Exercise
Starting from the first line below, count every line holding the word "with", then state the total alone.

Data segment
****************************************

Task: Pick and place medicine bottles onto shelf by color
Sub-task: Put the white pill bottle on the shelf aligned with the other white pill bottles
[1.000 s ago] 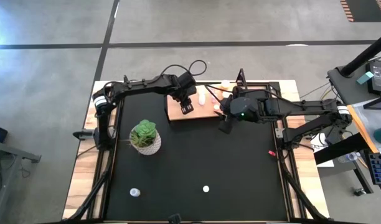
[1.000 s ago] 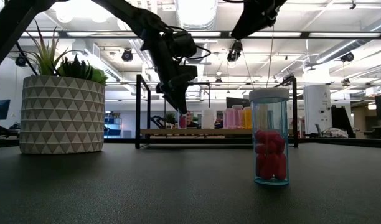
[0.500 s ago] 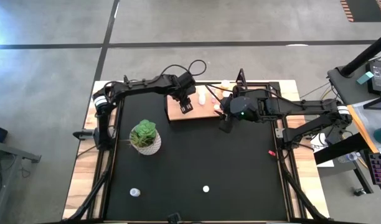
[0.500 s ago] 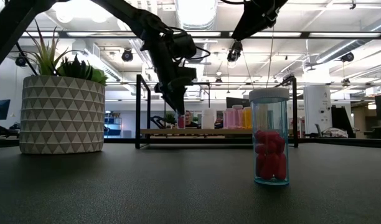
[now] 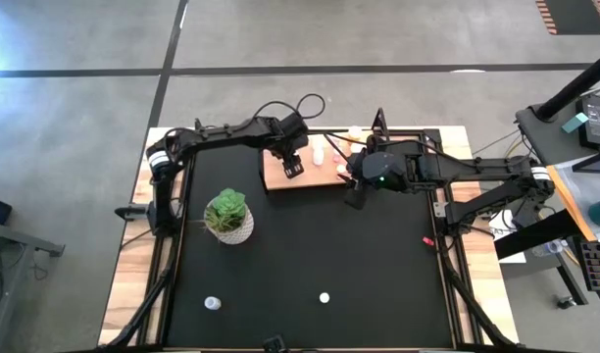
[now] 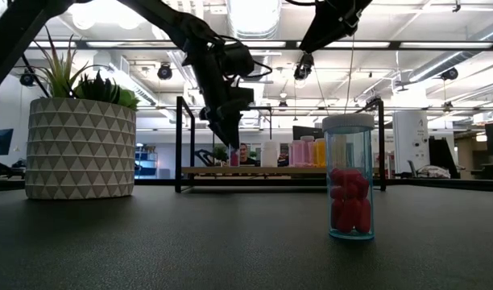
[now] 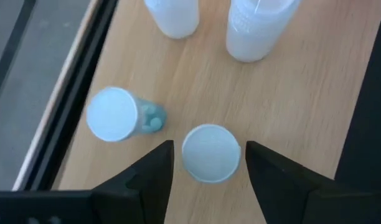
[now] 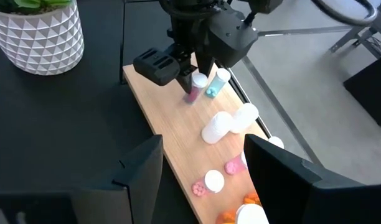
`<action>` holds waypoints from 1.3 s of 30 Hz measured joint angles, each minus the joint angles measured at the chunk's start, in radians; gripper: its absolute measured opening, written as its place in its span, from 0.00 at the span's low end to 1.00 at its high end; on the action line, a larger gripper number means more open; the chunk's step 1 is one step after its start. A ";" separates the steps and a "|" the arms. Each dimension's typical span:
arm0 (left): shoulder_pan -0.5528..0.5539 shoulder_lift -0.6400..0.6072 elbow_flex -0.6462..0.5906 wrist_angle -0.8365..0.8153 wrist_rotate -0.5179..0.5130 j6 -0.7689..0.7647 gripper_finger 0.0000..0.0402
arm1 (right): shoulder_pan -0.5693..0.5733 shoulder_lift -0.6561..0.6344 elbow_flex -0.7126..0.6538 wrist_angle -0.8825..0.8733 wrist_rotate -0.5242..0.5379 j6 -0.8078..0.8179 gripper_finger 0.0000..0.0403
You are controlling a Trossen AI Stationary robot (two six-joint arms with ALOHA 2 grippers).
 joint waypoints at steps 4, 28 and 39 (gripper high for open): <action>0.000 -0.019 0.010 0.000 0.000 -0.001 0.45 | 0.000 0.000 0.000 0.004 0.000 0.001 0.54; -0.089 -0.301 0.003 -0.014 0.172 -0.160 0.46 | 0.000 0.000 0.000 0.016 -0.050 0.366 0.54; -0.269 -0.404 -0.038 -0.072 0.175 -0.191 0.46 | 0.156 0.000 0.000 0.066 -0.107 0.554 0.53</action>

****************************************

Exercise result
2